Following the earthquakes in Haiti and Chile, the world mobilized to provide needed resources to support relief and recovery efforts. The outpouring of support was inspiring and moving, and reminds us of the interconnected nature of our world today.
Multinational companies also stepped up to provide support. Most corporations, in the immediate aftermath of a disaster, follow a set of steps to insure employees’ safety and the security of their sites. While the company’s security team or local office often lead these efforts, the teams responsible for corporate giving are less known and recognized, but important partners in insuring a swift and appropriate financial and in-kind response to disasters.
Most multinational corporations have boots on the ground across the globe and are frequently well positioned to leverage their local knowledge and communication networks to move products quickly to reputable NGO and governmental partners through existing supply chains. We have contacts in local governments, NGOs, and at other companies, and, as a result, can communicate efficiently and effectively to assess the needs and coordinate the appropriate responses. It is our responsibility to help, especially when our local communities are affected.

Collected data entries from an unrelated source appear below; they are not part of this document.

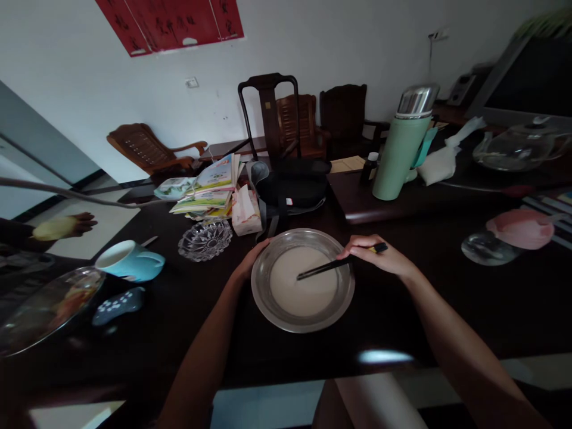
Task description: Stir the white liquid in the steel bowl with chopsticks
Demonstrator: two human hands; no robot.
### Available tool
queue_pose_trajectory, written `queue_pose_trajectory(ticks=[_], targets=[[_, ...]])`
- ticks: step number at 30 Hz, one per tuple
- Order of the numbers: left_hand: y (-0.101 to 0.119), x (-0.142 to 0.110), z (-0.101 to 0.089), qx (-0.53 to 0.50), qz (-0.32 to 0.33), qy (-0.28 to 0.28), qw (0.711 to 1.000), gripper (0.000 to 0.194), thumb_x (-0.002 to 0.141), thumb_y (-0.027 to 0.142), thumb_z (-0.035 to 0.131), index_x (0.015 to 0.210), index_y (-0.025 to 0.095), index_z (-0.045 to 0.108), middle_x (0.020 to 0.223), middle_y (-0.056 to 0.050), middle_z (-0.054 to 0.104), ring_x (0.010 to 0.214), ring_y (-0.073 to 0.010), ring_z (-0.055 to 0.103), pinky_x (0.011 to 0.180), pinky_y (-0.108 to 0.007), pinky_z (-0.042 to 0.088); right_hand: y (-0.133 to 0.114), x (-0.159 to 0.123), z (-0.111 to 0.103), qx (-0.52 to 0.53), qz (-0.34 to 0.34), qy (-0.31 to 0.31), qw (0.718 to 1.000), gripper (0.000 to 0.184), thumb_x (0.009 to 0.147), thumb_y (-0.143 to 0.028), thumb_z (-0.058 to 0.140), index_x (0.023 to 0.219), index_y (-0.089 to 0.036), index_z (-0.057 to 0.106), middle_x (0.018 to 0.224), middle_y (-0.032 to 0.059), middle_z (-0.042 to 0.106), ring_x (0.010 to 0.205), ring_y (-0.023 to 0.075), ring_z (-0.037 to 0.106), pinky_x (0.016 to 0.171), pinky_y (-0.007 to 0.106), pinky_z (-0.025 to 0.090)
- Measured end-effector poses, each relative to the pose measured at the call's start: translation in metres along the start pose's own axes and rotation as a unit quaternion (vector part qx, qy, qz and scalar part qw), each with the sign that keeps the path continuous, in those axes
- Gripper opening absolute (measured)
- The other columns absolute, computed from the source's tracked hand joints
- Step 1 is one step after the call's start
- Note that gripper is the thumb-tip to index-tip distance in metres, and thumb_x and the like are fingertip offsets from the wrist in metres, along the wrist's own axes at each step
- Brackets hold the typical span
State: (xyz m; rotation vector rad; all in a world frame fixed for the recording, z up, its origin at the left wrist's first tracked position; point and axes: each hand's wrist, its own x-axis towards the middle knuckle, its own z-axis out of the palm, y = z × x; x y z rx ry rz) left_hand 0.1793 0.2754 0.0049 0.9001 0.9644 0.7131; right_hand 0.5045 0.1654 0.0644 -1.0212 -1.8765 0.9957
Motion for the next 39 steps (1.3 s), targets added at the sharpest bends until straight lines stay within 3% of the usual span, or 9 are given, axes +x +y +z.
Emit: queue_pose_trajectory(ticks=[4, 7, 10, 16, 22, 28, 33, 39], targets=[[0.0004, 0.0004, -0.0004, -0.003, -0.006, 0.006, 1.000, 0.032, 0.077, 0.036, 0.060, 0.101, 0.017, 0.069, 0.080, -0.003, 0.070, 0.073, -0.0197, 0.063, 0.077, -0.029, 0.045, 0.0027, -0.0025, -0.0053, 0.012, 0.006, 0.059, 0.998, 0.029, 0.090, -0.035, 0.048, 0.081, -0.017, 0.068, 0.080, 0.0053, 0.071, 0.078, 0.0179, 0.066, 0.075, 0.028, 0.047], [0.0006, 0.0009, -0.0008, -0.006, 0.000, 0.002, 1.000, 0.034, 0.077, 0.036, 0.061, 0.104, 0.016, 0.068, 0.084, -0.004, 0.070, 0.077, -0.0202, 0.063, 0.079, -0.029, 0.044, 0.0013, -0.0026, -0.0037, 0.039, -0.001, 0.030, 0.999, 0.032, 0.091, -0.036, 0.045, 0.081, -0.016, 0.068, 0.076, 0.0052, 0.071, 0.074, 0.0173, 0.066, 0.072, 0.027, 0.048], [0.0000, 0.0017, -0.0014, -0.013, 0.004, -0.006, 1.000, 0.033, 0.076, 0.036, 0.062, 0.102, 0.017, 0.068, 0.086, -0.004, 0.070, 0.078, -0.0199, 0.063, 0.079, -0.029, 0.045, -0.0009, 0.0003, 0.0015, 0.012, -0.004, -0.018, 1.000, 0.031, 0.091, -0.036, 0.047, 0.084, -0.016, 0.070, 0.085, 0.0063, 0.071, 0.083, 0.0182, 0.066, 0.076, 0.028, 0.048], [0.0007, -0.0002, 0.0011, -0.010, 0.006, -0.011, 1.000, 0.035, 0.078, 0.036, 0.060, 0.106, 0.016, 0.067, 0.088, -0.004, 0.070, 0.084, -0.0217, 0.063, 0.082, -0.030, 0.044, 0.0019, -0.0018, -0.0042, 0.007, 0.005, 0.045, 0.999, 0.032, 0.090, -0.038, 0.047, 0.081, -0.017, 0.070, 0.081, 0.0060, 0.071, 0.079, 0.0186, 0.066, 0.075, 0.028, 0.048], [0.0020, -0.0023, 0.0028, 0.011, 0.004, 0.014, 1.000, 0.031, 0.080, 0.035, 0.058, 0.102, 0.016, 0.068, 0.074, -0.003, 0.070, 0.077, -0.0212, 0.064, 0.079, -0.030, 0.045, 0.0003, 0.0002, 0.0005, 0.008, 0.001, -0.015, 1.000, 0.032, 0.090, -0.037, 0.047, 0.084, -0.016, 0.071, 0.084, 0.0062, 0.071, 0.082, 0.0188, 0.066, 0.075, 0.029, 0.048], [-0.0009, 0.0015, -0.0015, 0.017, 0.031, -0.025, 0.999, 0.038, 0.073, 0.040, 0.064, 0.103, 0.017, 0.069, 0.091, -0.004, 0.070, 0.094, -0.0239, 0.061, 0.087, -0.030, 0.042, 0.0008, -0.0008, -0.0023, -0.008, 0.004, 0.037, 0.999, 0.034, 0.090, -0.038, 0.047, 0.083, -0.016, 0.071, 0.083, 0.0063, 0.071, 0.079, 0.0182, 0.065, 0.075, 0.028, 0.047], [-0.0016, 0.0013, -0.0025, 0.033, 0.045, -0.011, 0.998, 0.042, 0.070, 0.043, 0.066, 0.102, 0.016, 0.069, 0.094, -0.005, 0.070, 0.097, -0.0254, 0.060, 0.090, -0.032, 0.040, 0.0017, 0.0001, 0.0006, -0.003, 0.005, -0.006, 1.000, 0.032, 0.089, -0.039, 0.048, 0.085, -0.016, 0.071, 0.083, 0.0059, 0.071, 0.081, 0.0191, 0.065, 0.074, 0.028, 0.047], [-0.0017, 0.0011, -0.0037, 0.041, 0.050, -0.010, 0.998, 0.044, 0.070, 0.044, 0.067, 0.104, 0.016, 0.069, 0.097, -0.007, 0.069, 0.103, -0.0270, 0.057, 0.094, -0.034, 0.037, 0.0020, -0.0013, -0.0026, -0.007, 0.011, 0.046, 0.999, 0.034, 0.090, -0.040, 0.047, 0.080, -0.017, 0.070, 0.081, 0.0061, 0.071, 0.080, 0.0196, 0.066, 0.076, 0.030, 0.048]])
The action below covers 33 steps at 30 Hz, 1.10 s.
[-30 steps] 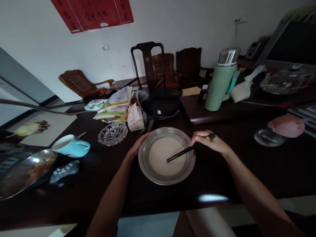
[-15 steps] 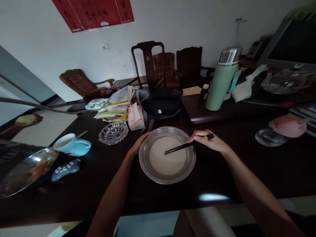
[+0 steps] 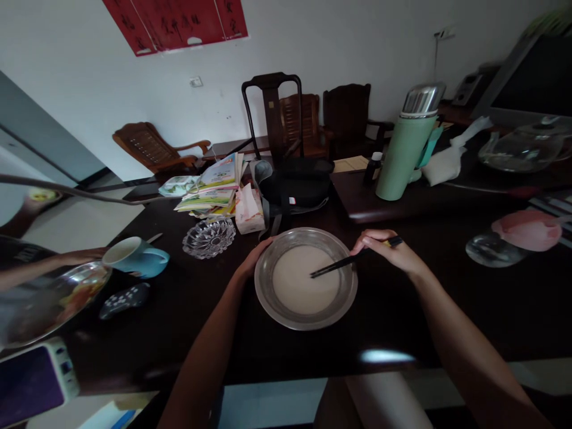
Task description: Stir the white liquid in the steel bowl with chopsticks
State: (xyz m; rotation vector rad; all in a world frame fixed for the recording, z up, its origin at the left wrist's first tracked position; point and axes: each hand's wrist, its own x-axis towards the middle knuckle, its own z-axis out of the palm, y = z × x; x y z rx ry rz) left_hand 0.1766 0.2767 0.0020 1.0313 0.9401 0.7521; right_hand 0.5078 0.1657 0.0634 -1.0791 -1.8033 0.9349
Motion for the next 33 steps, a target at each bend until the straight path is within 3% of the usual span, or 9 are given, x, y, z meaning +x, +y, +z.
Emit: queue_pose_trajectory(ticks=[6, 12, 18, 22, 25, 28, 33], targets=[[0.0032, -0.0018, 0.0044, 0.000, 0.007, -0.004, 1.000, 0.044, 0.067, 0.045, 0.068, 0.100, 0.015, 0.070, 0.097, -0.006, 0.069, 0.102, -0.0265, 0.057, 0.093, -0.033, 0.038, -0.0031, 0.0015, 0.0059, 0.012, 0.003, -0.061, 0.998, 0.032, 0.089, -0.039, 0.048, 0.084, -0.016, 0.071, 0.084, 0.0062, 0.072, 0.083, 0.0197, 0.066, 0.075, 0.029, 0.047], [0.0050, -0.0040, 0.0077, -0.014, -0.009, -0.007, 1.000, 0.041, 0.071, 0.041, 0.065, 0.101, 0.014, 0.068, 0.093, -0.006, 0.070, 0.093, -0.0243, 0.060, 0.084, -0.030, 0.042, -0.0010, -0.0003, -0.0009, 0.009, 0.005, -0.002, 1.000, 0.034, 0.090, -0.040, 0.047, 0.080, -0.017, 0.070, 0.080, 0.0058, 0.072, 0.078, 0.0188, 0.066, 0.075, 0.028, 0.048], [0.0048, -0.0046, 0.0072, -0.042, -0.059, 0.005, 0.997, 0.037, 0.078, 0.037, 0.058, 0.109, 0.017, 0.066, 0.084, -0.004, 0.070, 0.075, -0.0212, 0.063, 0.076, -0.032, 0.045, -0.0005, 0.0016, 0.0025, 0.001, 0.000, -0.051, 0.999, 0.033, 0.089, -0.040, 0.048, 0.085, -0.017, 0.071, 0.086, 0.0067, 0.072, 0.082, 0.0199, 0.065, 0.075, 0.030, 0.048], [0.0042, -0.0033, 0.0067, -0.036, -0.033, -0.016, 0.999, 0.039, 0.076, 0.038, 0.061, 0.108, 0.016, 0.066, 0.091, -0.005, 0.070, 0.086, -0.0229, 0.062, 0.082, -0.031, 0.044, -0.0020, 0.0009, 0.0013, -0.005, 0.001, -0.011, 1.000, 0.033, 0.089, -0.040, 0.048, 0.082, -0.017, 0.071, 0.084, 0.0065, 0.072, 0.080, 0.0195, 0.066, 0.075, 0.030, 0.048], [0.0043, -0.0027, 0.0073, -0.029, -0.011, -0.027, 0.999, 0.041, 0.074, 0.039, 0.063, 0.107, 0.015, 0.067, 0.098, -0.006, 0.069, 0.096, -0.0249, 0.060, 0.087, -0.031, 0.042, -0.0037, 0.0000, 0.0010, 0.018, -0.001, -0.021, 1.000, 0.035, 0.089, -0.041, 0.047, 0.079, -0.017, 0.070, 0.078, 0.0065, 0.071, 0.076, 0.0187, 0.066, 0.072, 0.029, 0.049], [0.0051, -0.0030, 0.0084, -0.026, -0.007, -0.029, 0.999, 0.042, 0.073, 0.040, 0.064, 0.106, 0.015, 0.067, 0.098, -0.006, 0.069, 0.097, -0.0258, 0.060, 0.088, -0.032, 0.041, -0.0038, 0.0005, 0.0019, -0.001, 0.004, -0.047, 0.999, 0.034, 0.089, -0.041, 0.048, 0.083, -0.017, 0.071, 0.082, 0.0066, 0.072, 0.080, 0.0192, 0.066, 0.073, 0.029, 0.048], [0.0051, -0.0031, 0.0084, -0.034, -0.014, -0.022, 0.999, 0.038, 0.073, 0.039, 0.064, 0.103, 0.015, 0.068, 0.098, -0.006, 0.069, 0.098, -0.0249, 0.060, 0.088, -0.031, 0.042, -0.0010, 0.0000, 0.0004, -0.008, 0.008, -0.005, 1.000, 0.031, 0.089, -0.039, 0.049, 0.082, -0.017, 0.070, 0.083, 0.0064, 0.072, 0.080, 0.0195, 0.066, 0.076, 0.030, 0.048]])
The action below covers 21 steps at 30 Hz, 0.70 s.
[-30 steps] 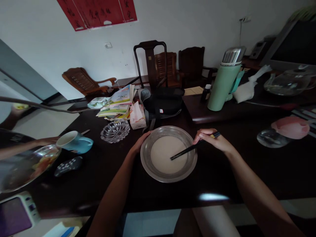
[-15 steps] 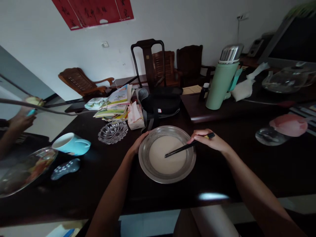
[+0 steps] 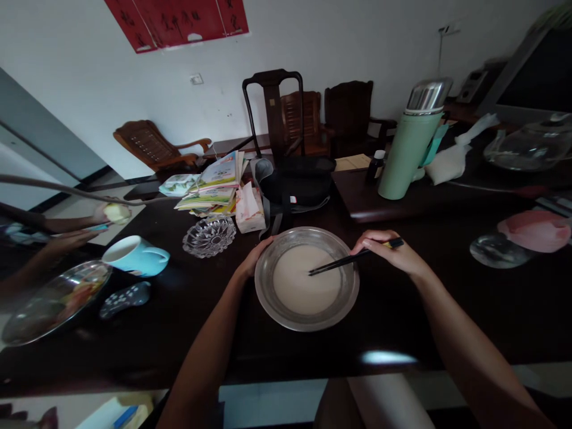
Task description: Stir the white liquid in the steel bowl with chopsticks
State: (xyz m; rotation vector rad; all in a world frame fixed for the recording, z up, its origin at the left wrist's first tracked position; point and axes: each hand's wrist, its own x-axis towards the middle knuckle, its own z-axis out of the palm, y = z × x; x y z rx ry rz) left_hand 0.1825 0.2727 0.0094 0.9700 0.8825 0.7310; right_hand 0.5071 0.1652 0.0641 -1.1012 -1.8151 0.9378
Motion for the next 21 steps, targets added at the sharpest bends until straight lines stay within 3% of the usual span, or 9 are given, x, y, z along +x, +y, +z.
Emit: queue_pose_trajectory(ticks=[6, 11, 17, 21], targets=[[-0.0011, -0.0001, -0.0004, -0.003, -0.008, 0.008, 1.000, 0.041, 0.074, 0.039, 0.063, 0.107, 0.015, 0.066, 0.096, -0.006, 0.069, 0.098, -0.0248, 0.060, 0.089, -0.031, 0.041, -0.0024, 0.0005, 0.0026, 0.006, -0.005, -0.044, 0.999, 0.033, 0.088, -0.041, 0.049, 0.084, -0.017, 0.071, 0.084, 0.0068, 0.071, 0.080, 0.0196, 0.065, 0.075, 0.030, 0.049], [-0.0015, 0.0000, -0.0008, -0.012, -0.008, -0.004, 1.000, 0.040, 0.075, 0.038, 0.062, 0.108, 0.015, 0.066, 0.098, -0.006, 0.069, 0.096, -0.0245, 0.061, 0.088, -0.031, 0.042, 0.0006, 0.0001, 0.0025, 0.025, -0.005, -0.009, 1.000, 0.030, 0.088, -0.039, 0.050, 0.081, -0.018, 0.069, 0.079, 0.0056, 0.072, 0.078, 0.0189, 0.067, 0.074, 0.029, 0.050], [-0.0036, 0.0026, -0.0049, -0.014, -0.005, -0.007, 1.000, 0.042, 0.074, 0.039, 0.064, 0.108, 0.015, 0.066, 0.098, -0.006, 0.069, 0.094, -0.0235, 0.061, 0.087, -0.030, 0.042, -0.0013, 0.0001, 0.0062, 0.046, -0.012, -0.035, 0.998, 0.030, 0.088, -0.039, 0.051, 0.081, -0.017, 0.069, 0.079, 0.0065, 0.072, 0.077, 0.0188, 0.068, 0.072, 0.029, 0.051], [-0.0038, 0.0026, -0.0044, -0.017, -0.002, -0.007, 1.000, 0.042, 0.074, 0.039, 0.064, 0.108, 0.015, 0.066, 0.100, -0.007, 0.069, 0.096, -0.0239, 0.060, 0.089, -0.031, 0.041, -0.0008, -0.0005, 0.0045, 0.046, -0.009, -0.012, 0.999, 0.029, 0.088, -0.039, 0.051, 0.081, -0.017, 0.068, 0.077, 0.0058, 0.072, 0.075, 0.0185, 0.068, 0.072, 0.029, 0.051]])
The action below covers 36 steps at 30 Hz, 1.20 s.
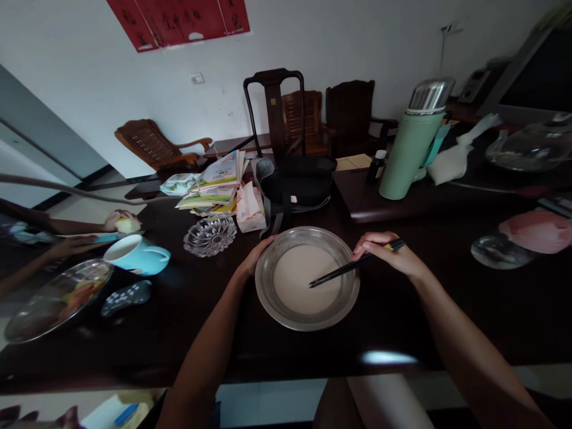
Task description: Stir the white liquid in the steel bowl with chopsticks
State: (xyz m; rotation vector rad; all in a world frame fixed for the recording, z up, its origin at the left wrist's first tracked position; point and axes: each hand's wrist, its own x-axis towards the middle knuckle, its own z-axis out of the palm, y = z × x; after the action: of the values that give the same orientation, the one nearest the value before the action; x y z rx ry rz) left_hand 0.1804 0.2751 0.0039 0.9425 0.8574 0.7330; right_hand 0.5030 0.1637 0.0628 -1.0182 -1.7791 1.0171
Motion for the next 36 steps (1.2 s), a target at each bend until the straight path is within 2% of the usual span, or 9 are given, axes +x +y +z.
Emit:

At Pfizer, when a natural disaster occurs, our response team works closely with the local markets to determine an appropriate response. We believe this is part of the company’s commitment to addressing global public health issues. We also engage and consult with organizations like the Partnership for Quality Medical Donations to ensure coordination and collaboration where appropriate.
Here’s how it works. Our local offices provide the initial assessment following a disaster, which includes an analysis of which on-the-ground institutions are best equipped to deliver needed supplies. A plan of action—focusing on cash grants and critical supplies, as well as human capital—is then developed in collaboration with local and main office employees. Events such as the earthquakes in Haiti and Chile warrant a response that directly addresses the needs that local officials have expressed for help. In the cases of Haiti and Chile, for example, Pfizer Latin America colleagues spoke directly with embassy and ministry of health officials, respectively, in the days immediately following the earthquakes to determine the governments’ primary relief partners as well as which Pfizer products were needed. By working in collaboration, multinationals such as Pfizer can help to address the acute health impact and the significant loss of life and destruction.
As a healthcare company, product donations are a way to provide much needed assistance. We attempt to source these donations locally and we comply with World Health Organization guidelines that seek to ensure that donated medicines are appropriate for both the recipient country and the patients. Colleagues at headquarters help to centralize communications internally so that employees across the globe understand their role in facilitating a quick response. Following the January 2010 earthquake in Haiti, donations came from Pfizer sites in at least five countries.
In the case of large-scale disasters such as the 2004 Indian Ocean tsunami or Hurricane Katrina in 2005, and in Haiti recently, Pfizer worked with local partners to identify the medicines and other in-kind product donations that were most needed and could be delivered quickly. A total of nearly $5 million in cash, products, employee contributions, and employee contributions matches was donated to support Haiti relief efforts.
Products requested by the government and NGOs that were donated included Diflucan, Zithromax, and Advil, among others.
Based on locally identified needs, we also deploy expertise by sending our colleagues into countries to help rebuild after disaster strikes, through a program called the Global Health Fellows. We sent supply chain teams to Asia after the Tsunami to help rebuild the devastated distribution systems and are currently working with NGO partners to place fellows in Haiti.
This is a model for how corporations should respond during times of crisis—local collaboration and quick delivery. Centralization of disaster relief responses internally and externally allows a company to put its best resources forward quickly and efficiently. One step in the recovery process.
Caroline Roan is Vice President of Corporate Responsibility at Pfizer Inc and President of Pfizer Foundation.